Lewis (Photo by L.A. Cicero)
My Q&A with Welsh poet Gwyneth Lewis appeared online today here (along with a splendid poem from her collection, Chaotic Angels). If you have never heard the Welsh language spoken, you are in for a treat: Gwyneth reads from her Welsh poem, “The Language Murderer,” in a video clip here.
My research on Gwyneth prior to the interview revealed an unexpected correspondence: We had both studied with the late Nobel laureate Joseph Brodsky. Brodsky’s teaching style could be rough weather, but it was always unforgettable and, for many of us, foundational. Among the many Brodsky students who pepper the literary landscape are the poets Linda Gregerson (I met her during Stanford’s “Milton at 400” celebration) and Gjertrud Schnackenberg, poet and translator Peter Filkins, and the critic James Marcus.

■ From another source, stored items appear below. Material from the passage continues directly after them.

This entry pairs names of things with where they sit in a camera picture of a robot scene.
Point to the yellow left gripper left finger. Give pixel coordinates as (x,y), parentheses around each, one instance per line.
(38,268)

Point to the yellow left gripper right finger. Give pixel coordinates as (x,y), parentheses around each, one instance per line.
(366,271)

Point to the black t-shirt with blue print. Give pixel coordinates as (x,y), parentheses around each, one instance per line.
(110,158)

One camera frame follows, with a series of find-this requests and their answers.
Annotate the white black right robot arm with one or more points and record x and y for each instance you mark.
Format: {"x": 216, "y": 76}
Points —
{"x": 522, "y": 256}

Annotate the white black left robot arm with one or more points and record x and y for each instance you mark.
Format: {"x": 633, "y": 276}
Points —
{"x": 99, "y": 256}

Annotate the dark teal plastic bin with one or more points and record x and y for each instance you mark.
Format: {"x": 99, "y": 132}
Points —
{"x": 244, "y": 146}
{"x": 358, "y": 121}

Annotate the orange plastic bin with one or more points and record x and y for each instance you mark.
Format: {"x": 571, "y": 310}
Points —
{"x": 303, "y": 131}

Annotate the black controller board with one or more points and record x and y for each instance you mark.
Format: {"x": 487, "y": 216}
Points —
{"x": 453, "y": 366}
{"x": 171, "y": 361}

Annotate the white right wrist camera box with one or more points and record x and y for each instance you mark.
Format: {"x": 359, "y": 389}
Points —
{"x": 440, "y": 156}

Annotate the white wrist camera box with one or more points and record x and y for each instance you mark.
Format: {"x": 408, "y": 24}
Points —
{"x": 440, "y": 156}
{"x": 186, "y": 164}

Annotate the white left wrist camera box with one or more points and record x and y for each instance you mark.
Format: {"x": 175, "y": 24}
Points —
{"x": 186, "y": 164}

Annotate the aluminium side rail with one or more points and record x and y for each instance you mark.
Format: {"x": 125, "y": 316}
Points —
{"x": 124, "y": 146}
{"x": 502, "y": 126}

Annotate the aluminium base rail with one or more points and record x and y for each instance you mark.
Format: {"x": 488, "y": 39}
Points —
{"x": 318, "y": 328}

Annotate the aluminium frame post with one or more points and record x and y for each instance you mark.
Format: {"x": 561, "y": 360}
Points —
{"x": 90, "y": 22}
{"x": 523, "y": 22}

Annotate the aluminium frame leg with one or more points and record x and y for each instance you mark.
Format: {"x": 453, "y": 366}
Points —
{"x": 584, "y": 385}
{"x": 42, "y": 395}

In Joseph Brodsky: Conversations, I recounted James Marcus’s description of a Brodsky class:
Marcus, while attending Columbia University, heard rumors of a student in the previous term whose work Brodsky
had ridiculed so mercilessly that she burst into tears in class. … “Throughout the semester he would bum cigarettes from the few addicts in the class, tearing the filters off with his teeth before applying a match.” Brodsky explained his worldview to his students: “Poetry, in his estimation, was the glue of civilization, and language the repository of time itself.” Later in the semester, after assigning a short paper for class, he warned them, “Assume that this may be the last thing you write. … Don’t forget, you could get hit by a car after you hand it in. Keep that thought in mind.” While it may have been “grandiose nuttiness” from anyone else, Marcus concludes that Brodsky was merely extending his own “high seriousness about writing to his students” — few of whom deserved it.
Gwyneth said she still carries the big fat Mont Blanc pens that Brodsky favored, in memoriam.
I recalled that Brodsky said, at the time that he received the Nobel, that “he guessed” he could finally call himself a poet. Reviewing Ludmila Shtern’s Brodsky: A Personal Memoir for the Kenyon Review, I wrote: “Facile journalistic questions, so often spotlighting the ‘vulgarity of the human heart,’ occasionally evoked his out-of-the-box thinking, when one could get beyond the breezy or brush-off answers. Repeatedly asked about when he realized he had a call to write poetry, Shtern recalls him answering, ‘I still don’t know if it’s my calling,’ or ‘since last Saturday.'”
Yet today, I said to Gwyneth, every high school student who has scrawled a rock lyric feels free to assume the title.
So where did Lewis stand on this question? She respectfully disagreed with Brodsky:
“But I think also in a way you can be too shy in calling yourself a poet. It took me years to bring myself to the point where I could say that. Another poet said to me at one point, ‘Look, you have to decide, “Are you or are you not?” That moment where you have to say [she inhaled deeply], ‘Yes, I am,’ is an important rite of passage. But it’s certainly not something to be used in a facile way.”
The choice is not without perils:
I remember one time I was working in New York, for a man – something to do with oil. Anyway, he gave me a lift home and he asked me, “What do you do?” and I said, “I’m a poet.”
“Oh, wake up, honey!” he said. I’ve often thought that perhaps he was the one who had to wake up.
January 9th, 2010 at 6:52 pm
Great stuff. Love the last line, especially.